The empty first stage is bulky, but relatively light.
The real question in my mind is how much extra fuel it takes to re-light the first stage motor after separation and decelerate it to the point where it can land vertically. There's got to be quite a weight penalty in there. (Which AIUI is why the second-gen Falcon 9 first stage tankage is 30% bigger than the original. Fuel is cheap compared to precision engineering.)
On the other hand, if the system could land with all stages, it could mean that it was cabable of intact abort for a large portion of first stage flight. Just land back to landing pad. Hairy aerodynamics and balance issues. F9 has enough engines for very good engine out redundancy. I don't know if the "landlord" could accept flying towards ground with lots of propellant. For later portions of flight, abort is an abort to orbit.
But eventually some such early abort capabilities will need to be incorporated when flight rates pick up. A robust system will not destruct in case of relatively minor problems.
Twin jets have enough thrust for single engine ascent with full fuel. This necessitates a huge rudder. But the planes live with that.
I'm pretty sure you would never be able to abort during first stage flight. The aerodynamic loads associated with turning the stage around in the atmosphere are such that it breaks up, like Challenger.
Jets may be able to engine-out climb with full fuel, btw, but they can't necessarily land with full fuel.
I'm pretty sure the landing legs will be fine if they can pull off the controlled burn and keep the rocket spin under control. The last time they tried this (without legs) the falcon 9 spun too fast in the atmosphere damaging the in tank baffles so that the fuel centrifuged causing the engines to go out on the second burn.
Nice picture, butI believe that article is inaccurate and misleading. The powered descents over the ocean were not intended to actually recover the stage, but just systems tests. To date Spacex has never actually attempted a recovery of any of their vehicles, but the article says they have tried an failed and are now trying an alternative method using legs, where in fact this was the plan all along.

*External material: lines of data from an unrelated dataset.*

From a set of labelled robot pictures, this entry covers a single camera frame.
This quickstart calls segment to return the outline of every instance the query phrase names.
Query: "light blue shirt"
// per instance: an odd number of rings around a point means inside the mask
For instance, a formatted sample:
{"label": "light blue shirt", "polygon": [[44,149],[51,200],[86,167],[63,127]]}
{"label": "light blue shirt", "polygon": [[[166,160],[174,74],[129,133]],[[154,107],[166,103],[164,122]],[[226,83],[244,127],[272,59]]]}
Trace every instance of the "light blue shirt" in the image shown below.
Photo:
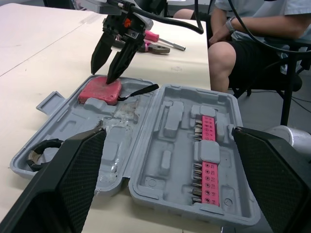
{"label": "light blue shirt", "polygon": [[[260,6],[259,4],[256,4],[256,2],[256,0],[232,0],[233,5],[241,17],[272,17],[311,14],[311,0],[276,0],[264,2],[260,0]],[[216,0],[215,5],[219,9],[226,11],[231,10],[228,0]],[[240,12],[246,12],[248,15],[242,15]],[[300,38],[311,41],[311,25],[309,25],[305,33]],[[251,40],[247,34],[241,32],[234,32],[232,34],[232,39]],[[263,37],[257,37],[257,39],[267,43]],[[289,50],[288,46],[279,46],[279,48]],[[307,48],[301,48],[300,51],[306,51],[306,49]],[[279,56],[283,58],[286,57],[287,54],[280,53]],[[287,66],[281,67],[281,72],[286,73],[286,70]]]}

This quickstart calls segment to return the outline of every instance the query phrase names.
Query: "plastic tool case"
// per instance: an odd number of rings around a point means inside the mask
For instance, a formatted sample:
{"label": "plastic tool case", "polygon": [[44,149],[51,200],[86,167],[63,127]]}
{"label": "plastic tool case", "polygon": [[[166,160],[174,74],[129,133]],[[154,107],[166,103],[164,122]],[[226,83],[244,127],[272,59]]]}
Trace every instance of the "plastic tool case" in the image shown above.
{"label": "plastic tool case", "polygon": [[[193,87],[164,85],[115,106],[78,95],[98,76],[89,77],[68,99],[51,93],[37,109],[47,122],[12,159],[10,167],[31,179],[26,163],[30,149],[46,140],[67,138],[94,128],[102,119],[107,130],[95,195],[116,194],[125,178],[135,202],[182,217],[218,225],[252,226],[260,218],[259,206],[248,186],[242,162],[231,135],[242,126],[237,100],[230,94]],[[121,96],[151,82],[121,78]],[[214,118],[216,142],[194,140],[196,120]],[[39,159],[48,162],[58,149],[48,148]],[[219,206],[192,202],[193,165],[218,155]]]}

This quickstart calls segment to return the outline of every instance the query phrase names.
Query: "pliers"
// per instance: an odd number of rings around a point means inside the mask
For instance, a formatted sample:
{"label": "pliers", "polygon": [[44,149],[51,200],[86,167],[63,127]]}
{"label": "pliers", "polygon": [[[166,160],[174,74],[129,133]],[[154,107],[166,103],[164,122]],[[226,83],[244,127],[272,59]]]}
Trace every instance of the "pliers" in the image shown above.
{"label": "pliers", "polygon": [[[122,49],[124,47],[124,44],[125,42],[116,39],[114,43],[112,44],[112,46],[118,49]],[[138,52],[152,52],[152,53],[159,54],[159,53],[169,53],[170,50],[171,49],[168,47],[155,45],[155,44],[152,44],[151,42],[145,41],[143,45],[140,47],[140,49],[138,50]]]}

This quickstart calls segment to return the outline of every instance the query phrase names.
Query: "tool case latch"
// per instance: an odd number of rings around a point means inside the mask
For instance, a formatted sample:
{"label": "tool case latch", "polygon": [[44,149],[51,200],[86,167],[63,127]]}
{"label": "tool case latch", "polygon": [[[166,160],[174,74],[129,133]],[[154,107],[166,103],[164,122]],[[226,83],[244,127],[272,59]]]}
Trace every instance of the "tool case latch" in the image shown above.
{"label": "tool case latch", "polygon": [[36,109],[51,116],[65,100],[66,99],[58,91],[53,91],[36,107]]}

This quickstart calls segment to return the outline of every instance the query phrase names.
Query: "person's knee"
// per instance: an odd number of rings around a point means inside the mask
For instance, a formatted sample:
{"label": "person's knee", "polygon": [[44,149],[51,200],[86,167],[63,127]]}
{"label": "person's knee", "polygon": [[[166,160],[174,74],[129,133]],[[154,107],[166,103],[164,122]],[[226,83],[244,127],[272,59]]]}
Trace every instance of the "person's knee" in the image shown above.
{"label": "person's knee", "polygon": [[191,19],[193,15],[193,10],[189,10],[189,9],[181,9],[179,11],[177,11],[174,14],[174,18],[181,18],[181,19]]}
{"label": "person's knee", "polygon": [[211,72],[231,73],[236,61],[234,48],[227,42],[218,42],[208,49],[208,63]]}

I really just wanted to show you a pic of the legs. That article was the first thing that came up and you are correct.. I think the article is a bit off. SpaceX has, however, attempted the 2x engine restart on the first stage during decent once before per my previous comment. I've been following this extremely closely.
Even once they get the landing perfected, my concern would be the wear-and-tear of even a single launch of the rocket. It has to reduce the success probability of the next launch by some percentage.
You can sell the subsequent launches more cheaply and use them for payloads that are more expendable.
I believe the plan is that the first launch of a new first stage would be used for manned missions (once they get to that point) and then subsequent launches would be used for satellites and such. Presumably going for cheaper and cheaper satellites as it ages.
If we really are going to start launching manned missions to Mars then most of the payloads launched from earth are going to just be propellant. If you have a failure with a used rocket that's just carrying propellant as its payload, then you're pretty much out just the cost of the propellant. This is probably oversimplifying things a bit, but still.
True, but that's something you can largely evaluate on the ground by re-lighting engines in a test rig. Also, even a couple of launches with the same vehicle would dramatically reduce costs per launch.
The leg frame on Grasshopper looks massively over-engineered, which is fine for a test vehicle but would be far too heavy for an actual launch vehicle. We have still to see the final leg design, and the ones in the CGI mockup video look, to my untrained eyes, very skinny. Grasshopper has proved the basics of the maneuvering and landing capability, but there's still a fair way to go.